- [YOUR TASK] Return exactly the lines of the records below, starting at the line that contains "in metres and" and ending at the line that contains "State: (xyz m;", with both of those lines kept.

┌─ DATA FOR THIS EXERCISE

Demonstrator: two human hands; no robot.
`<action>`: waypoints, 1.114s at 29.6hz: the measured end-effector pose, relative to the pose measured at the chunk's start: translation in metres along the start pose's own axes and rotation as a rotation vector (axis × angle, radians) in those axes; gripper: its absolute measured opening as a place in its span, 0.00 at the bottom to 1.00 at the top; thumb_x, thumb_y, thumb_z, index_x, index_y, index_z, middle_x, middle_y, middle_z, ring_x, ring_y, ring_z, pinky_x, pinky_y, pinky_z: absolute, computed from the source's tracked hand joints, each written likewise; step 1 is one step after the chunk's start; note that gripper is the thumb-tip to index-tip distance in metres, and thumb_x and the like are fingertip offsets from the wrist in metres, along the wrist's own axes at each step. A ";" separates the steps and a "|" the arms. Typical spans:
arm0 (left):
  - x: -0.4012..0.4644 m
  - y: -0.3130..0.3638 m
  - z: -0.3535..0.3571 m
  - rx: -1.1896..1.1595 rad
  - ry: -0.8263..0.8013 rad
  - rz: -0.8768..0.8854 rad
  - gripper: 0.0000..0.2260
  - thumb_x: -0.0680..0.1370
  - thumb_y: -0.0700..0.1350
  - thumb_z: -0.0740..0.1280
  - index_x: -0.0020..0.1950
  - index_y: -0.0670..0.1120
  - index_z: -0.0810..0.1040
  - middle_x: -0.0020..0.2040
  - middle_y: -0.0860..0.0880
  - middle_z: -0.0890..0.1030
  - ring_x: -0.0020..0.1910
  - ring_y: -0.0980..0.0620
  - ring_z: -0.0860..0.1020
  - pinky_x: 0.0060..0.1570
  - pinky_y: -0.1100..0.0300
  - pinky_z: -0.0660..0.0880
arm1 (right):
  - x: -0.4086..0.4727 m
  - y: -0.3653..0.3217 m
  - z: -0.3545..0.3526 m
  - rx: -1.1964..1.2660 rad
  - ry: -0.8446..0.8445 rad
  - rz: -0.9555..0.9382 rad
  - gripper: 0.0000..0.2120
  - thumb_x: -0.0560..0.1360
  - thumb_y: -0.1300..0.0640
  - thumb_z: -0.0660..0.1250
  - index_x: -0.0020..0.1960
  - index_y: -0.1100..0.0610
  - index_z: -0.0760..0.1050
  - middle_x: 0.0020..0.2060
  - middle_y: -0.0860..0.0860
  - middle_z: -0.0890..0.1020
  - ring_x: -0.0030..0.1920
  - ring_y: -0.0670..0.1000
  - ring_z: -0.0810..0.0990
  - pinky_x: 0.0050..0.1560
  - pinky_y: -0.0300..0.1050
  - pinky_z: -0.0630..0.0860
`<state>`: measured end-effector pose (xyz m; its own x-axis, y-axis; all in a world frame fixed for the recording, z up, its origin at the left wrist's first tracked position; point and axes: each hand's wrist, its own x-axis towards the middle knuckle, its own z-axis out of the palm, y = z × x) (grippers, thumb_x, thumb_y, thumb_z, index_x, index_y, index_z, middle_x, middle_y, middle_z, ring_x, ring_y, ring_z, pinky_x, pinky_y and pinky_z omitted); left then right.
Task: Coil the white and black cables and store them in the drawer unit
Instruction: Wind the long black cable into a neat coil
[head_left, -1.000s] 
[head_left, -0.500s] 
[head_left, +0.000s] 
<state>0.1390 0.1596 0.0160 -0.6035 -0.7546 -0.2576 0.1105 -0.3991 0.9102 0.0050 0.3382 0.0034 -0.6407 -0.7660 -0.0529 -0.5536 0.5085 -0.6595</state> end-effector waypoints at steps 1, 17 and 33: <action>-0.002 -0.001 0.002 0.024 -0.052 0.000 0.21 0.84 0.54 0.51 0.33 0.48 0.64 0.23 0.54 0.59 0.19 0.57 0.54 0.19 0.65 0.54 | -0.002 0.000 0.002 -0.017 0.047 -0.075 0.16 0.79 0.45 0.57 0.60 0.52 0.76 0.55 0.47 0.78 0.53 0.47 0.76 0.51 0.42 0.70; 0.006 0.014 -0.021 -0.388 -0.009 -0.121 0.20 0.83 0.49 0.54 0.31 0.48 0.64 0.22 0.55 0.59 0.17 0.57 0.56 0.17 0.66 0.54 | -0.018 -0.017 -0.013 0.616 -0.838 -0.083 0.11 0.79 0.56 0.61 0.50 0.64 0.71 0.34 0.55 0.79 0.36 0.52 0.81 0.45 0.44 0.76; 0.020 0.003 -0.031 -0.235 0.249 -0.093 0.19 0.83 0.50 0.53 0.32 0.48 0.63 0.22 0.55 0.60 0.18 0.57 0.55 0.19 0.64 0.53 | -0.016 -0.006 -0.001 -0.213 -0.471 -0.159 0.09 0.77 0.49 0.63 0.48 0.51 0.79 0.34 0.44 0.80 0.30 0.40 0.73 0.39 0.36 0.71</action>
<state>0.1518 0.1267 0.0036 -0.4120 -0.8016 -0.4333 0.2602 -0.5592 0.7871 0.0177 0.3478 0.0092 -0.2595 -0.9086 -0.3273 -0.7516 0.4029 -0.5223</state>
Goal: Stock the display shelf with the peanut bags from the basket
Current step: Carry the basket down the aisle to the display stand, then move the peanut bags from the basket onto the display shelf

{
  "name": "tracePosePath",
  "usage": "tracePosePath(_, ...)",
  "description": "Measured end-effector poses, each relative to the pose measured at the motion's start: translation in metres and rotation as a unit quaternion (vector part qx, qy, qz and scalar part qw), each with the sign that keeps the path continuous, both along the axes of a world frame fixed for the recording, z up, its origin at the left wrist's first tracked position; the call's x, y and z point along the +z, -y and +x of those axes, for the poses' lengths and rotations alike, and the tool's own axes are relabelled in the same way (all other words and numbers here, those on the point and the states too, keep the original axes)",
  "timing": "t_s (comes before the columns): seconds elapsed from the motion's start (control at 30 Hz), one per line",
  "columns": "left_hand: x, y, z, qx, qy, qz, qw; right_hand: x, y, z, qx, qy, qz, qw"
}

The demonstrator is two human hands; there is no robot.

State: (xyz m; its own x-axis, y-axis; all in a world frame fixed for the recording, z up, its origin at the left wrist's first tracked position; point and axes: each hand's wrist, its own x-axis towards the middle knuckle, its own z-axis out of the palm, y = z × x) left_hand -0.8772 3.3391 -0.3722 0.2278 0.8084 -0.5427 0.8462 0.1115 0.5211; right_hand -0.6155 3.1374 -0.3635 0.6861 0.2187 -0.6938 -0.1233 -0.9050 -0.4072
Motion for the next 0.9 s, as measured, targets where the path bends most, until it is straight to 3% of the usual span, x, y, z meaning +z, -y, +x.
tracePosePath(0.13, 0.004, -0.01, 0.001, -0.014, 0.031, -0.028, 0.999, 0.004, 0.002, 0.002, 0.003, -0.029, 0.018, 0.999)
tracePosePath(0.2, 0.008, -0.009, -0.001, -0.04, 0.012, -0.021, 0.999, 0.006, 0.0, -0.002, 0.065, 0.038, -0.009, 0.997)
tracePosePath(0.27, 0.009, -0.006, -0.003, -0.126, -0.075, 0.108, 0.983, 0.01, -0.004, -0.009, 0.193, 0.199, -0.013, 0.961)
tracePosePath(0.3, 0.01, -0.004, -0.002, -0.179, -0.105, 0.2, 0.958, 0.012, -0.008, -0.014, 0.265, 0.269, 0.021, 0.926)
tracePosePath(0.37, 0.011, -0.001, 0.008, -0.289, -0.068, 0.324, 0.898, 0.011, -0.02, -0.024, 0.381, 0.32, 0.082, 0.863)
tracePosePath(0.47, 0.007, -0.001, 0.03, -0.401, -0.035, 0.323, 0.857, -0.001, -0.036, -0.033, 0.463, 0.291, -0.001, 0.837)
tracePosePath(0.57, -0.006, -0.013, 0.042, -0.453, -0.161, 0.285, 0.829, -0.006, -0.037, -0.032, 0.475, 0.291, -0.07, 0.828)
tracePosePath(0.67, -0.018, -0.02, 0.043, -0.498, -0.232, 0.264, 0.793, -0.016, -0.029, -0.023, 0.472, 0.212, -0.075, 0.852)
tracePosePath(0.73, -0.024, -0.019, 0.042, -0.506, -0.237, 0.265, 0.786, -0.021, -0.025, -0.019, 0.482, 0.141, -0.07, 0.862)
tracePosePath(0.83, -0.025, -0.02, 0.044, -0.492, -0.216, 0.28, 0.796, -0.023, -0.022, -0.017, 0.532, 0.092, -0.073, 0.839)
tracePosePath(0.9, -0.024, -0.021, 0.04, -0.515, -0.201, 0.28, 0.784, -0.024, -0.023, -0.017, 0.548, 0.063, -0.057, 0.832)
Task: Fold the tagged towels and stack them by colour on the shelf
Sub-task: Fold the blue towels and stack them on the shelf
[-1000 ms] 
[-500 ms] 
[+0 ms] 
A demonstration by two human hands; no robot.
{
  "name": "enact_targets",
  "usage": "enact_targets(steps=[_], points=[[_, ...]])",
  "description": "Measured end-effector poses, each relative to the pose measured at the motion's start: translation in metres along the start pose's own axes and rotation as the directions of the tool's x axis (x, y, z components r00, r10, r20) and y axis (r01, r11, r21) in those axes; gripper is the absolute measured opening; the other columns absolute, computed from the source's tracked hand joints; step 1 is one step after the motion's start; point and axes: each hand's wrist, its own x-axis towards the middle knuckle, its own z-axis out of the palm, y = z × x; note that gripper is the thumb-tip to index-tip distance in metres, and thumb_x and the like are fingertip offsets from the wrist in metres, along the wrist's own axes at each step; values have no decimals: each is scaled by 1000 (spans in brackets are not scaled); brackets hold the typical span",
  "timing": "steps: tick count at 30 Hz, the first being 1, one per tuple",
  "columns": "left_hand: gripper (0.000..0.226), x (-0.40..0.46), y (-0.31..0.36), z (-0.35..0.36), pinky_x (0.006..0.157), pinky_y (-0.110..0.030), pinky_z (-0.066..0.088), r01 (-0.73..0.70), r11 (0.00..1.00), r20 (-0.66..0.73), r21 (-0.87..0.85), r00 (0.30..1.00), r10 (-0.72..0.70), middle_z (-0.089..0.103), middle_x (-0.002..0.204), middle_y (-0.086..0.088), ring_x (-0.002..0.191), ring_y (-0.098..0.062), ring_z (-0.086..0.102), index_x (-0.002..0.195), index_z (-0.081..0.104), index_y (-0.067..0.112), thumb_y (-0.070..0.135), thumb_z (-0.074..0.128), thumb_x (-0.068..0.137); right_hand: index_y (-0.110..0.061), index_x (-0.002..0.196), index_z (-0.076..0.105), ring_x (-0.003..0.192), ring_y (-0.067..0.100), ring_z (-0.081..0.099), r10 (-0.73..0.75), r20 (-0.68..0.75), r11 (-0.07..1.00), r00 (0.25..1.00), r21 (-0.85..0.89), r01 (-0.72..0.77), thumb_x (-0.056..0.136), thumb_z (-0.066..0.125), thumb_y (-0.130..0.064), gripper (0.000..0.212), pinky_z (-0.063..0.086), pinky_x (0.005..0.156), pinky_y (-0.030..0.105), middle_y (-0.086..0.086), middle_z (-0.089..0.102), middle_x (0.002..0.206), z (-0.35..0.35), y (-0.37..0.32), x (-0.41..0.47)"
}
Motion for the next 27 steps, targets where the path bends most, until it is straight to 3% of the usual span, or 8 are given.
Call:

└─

- [SOLUTION FOR THIS PROBLEM]
  "description": "Measured end-effector poses, each relative to the pose measured at the motion's start: translation in metres and rotation as a unit quaternion (vector part qx, qy, qz and scalar part qw), each with the sign that keeps the path continuous, both along the axes of a world frame fixed for the recording, z up, its origin at the left wrist's first tracked position; the call's x, y and z point along the +z, -y and +x of those axes, for the poses' lengths and rotations alike, and the tool's own axes are relabelled in the same way (all other words and numbers here, those on the point and the states too, keep the original axes)",
  "timing": "t_s (comes before the columns): seconds elapsed from the motion's start (control at 30 Hz), one per line",
  "columns": "left_hand: x, y, z, qx, qy, qz, qw; right_hand: x, y, z, qx, qy, qz, qw"
}

The demonstrator is two human hands; there is no robot.

State: (xyz m; its own x-axis, y-axis; all in a world frame fixed for the recording, z up, its origin at the left wrist's first tracked position; point and axes: each hand's wrist, its own x-axis towards the middle knuckle, its own z-axis out of the palm, y = z × x) left_hand -0.8772 3.3391 -0.3722 0.2278 0.8084 -0.5427 0.8462 0.1115 0.5211; right_hand -0.6155 3.1374 -0.3635 0.6861 0.2187 -0.6938 -0.1233 -0.9050 -0.4072

No further output is required for this answer.